112-prozentiger Dank an die Feuerwehr

Wie sehr ihr Herz für die Kameraden der Freiwilligen Feuerwehr Bad Segeberg schlägt, bewies Bürgervorsteherin Ingrid Altner ganz offensichtlich in ihrem mit Drehleiterfahrzeugen bedruckten Kleid. Wehrführer Mark Zielinski war begeistert. FOTO: (ACH)

Bad Segeberg. (ACH) Es war ein bewegender Abschied der demnächst scheidenden Bürgervorsteherin Ingrid Altner bei einem ihrer letzten offiziellen Auftritte beim 91. traditionellen Eisbeinessen der Kameraden der Freiwilligen Feuerwehr Bad Segeberg.

„Als ich eure Einladung zum Eisbeinessen erhielt, war ich sofort Feuer und Flamme. Der Abschied von ‚meiner‘ Feuerwehr fällt mir wirklich schwer. Ich liebe und danke euch mit 112 Prozent meines Herzens für eure Arbeit“, sagt die höchste politische Repräsentantin der Kreisstadt vor rund 400 Anwesenden. Deren tiefe Verbundenheit zu den ehrenamtlichen Brandschützern war auch in ihrer Garderobe zu erkennen. Ingrid Altner trug ein graues Kleid, bedruckt mit vielen Drehleiterfahrzeugen der Feuerwehr. Da schluckte auch Gastgeber und Wehrführer Mark Zielinski, sichtlich gerührt, über solche in Kleid und Worten dargebrachten Liebeserklärungen.  „Nach fast jedem gefährlichen Einsatz klingelte bei mir das Telefon mit Ingrid Altner am anderen Ende der Leitung, die sich besorgt erkundigte, ob alle Kameraden wohlbehalten zurückgekommen seien.

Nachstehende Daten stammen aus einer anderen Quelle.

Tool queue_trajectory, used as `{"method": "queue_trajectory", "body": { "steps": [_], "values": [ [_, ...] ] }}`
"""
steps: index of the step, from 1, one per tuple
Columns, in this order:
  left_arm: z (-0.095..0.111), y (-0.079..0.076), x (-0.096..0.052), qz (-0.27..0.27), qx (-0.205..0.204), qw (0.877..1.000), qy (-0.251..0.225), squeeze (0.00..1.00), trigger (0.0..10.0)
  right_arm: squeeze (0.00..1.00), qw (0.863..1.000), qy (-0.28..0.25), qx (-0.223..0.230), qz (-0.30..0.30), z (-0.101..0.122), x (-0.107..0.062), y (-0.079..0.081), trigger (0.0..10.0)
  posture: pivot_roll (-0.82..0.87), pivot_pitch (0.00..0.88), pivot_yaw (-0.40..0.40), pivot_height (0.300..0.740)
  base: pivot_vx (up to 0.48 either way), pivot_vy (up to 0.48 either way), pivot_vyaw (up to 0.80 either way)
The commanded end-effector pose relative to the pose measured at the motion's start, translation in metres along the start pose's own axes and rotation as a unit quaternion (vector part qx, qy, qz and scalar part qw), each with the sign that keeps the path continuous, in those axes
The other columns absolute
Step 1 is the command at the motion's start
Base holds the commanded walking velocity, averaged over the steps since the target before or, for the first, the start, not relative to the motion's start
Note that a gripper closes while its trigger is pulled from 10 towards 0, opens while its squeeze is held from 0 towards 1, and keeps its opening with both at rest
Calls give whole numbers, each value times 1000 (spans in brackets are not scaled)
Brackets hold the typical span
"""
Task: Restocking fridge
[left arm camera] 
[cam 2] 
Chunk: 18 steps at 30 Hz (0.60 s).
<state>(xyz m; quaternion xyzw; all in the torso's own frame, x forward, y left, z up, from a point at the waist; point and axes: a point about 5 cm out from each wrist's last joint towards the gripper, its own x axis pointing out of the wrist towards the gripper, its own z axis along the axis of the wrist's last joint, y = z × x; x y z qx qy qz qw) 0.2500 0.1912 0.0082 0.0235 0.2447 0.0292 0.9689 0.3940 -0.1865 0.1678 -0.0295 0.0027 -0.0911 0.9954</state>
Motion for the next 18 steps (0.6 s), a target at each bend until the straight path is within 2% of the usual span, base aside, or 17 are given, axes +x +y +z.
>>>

Das hat uns immer tief berührt“, so Zielinski.

Prominenter Besuch beim Eisbeinessen

Welchen kreisübergreifenden gesellschaftlichen Stellenwert das Eisbeinessen inzwischen besitzt, wurde durch den Besuch prominenter politscher Gäste deutlich. Allen voran Ministerpräsident Daniel Günther sowie Landtagspräsident Klaus Schlie. In seiner Rede hob der Ministerpräsident die unverzichtbare Rolle von Freiwilligen Feuerwehren als Teil eines funktionierenden Rettungswesens hervor. „Dieses Engagement, speziell für den Bau von neuen Feuerwehrgerätehäusern, wird nun auch vom Land finanziell gefördert. Wir haben die Notwendigkeit erkannt, dass sich Feuerwehren neuen Herausforderungen stellen müssen und werden das auch in mehreren Schritten unterstützen“, betont Daniel Günther. Mehrere Millionen Euro Fördergelder seien dafür im laufenden Haushalt des Landes vorgesehen.

Aufgaben der Feuerwehr haben sich verändert

Wehrführer Zielinski appellierte in einer Brandrede vor dem Hintergrund immer neuer gesetzlicher Vorschriften und bürokratischer Hürden an die anwesenden Politiker aus Stadt, Kreis und Land. Zielinski: „Erst wenn der letzte Kamerad, der letzte Wehrführer vor dieser Bürokratie und diesem Umgang kapituliert, werden die Verantwortlichen feststellen, dass Paragraphen keine Feuer löschen können. Wir sind eingetreten, um Feuer auszumachen und dem Nächsten in der Not zu helfen. Doch die Aufgaben Feuerwehr haben in den letzten Jahren stark verändert. Löschen von Bränden machen in unserer Einsatzstatistik nur noch 16 Prozent aus, doch auch neuen Herausforderungen werden wir uns stellen, um für die Sicherheit der Bürger in unserer Stadt 365 Tage im Jahr rund um Uhr da zu sein.“ Für die mit viel Leidenschaft vorgebrachte Rede gab es minutenlangen Applaus.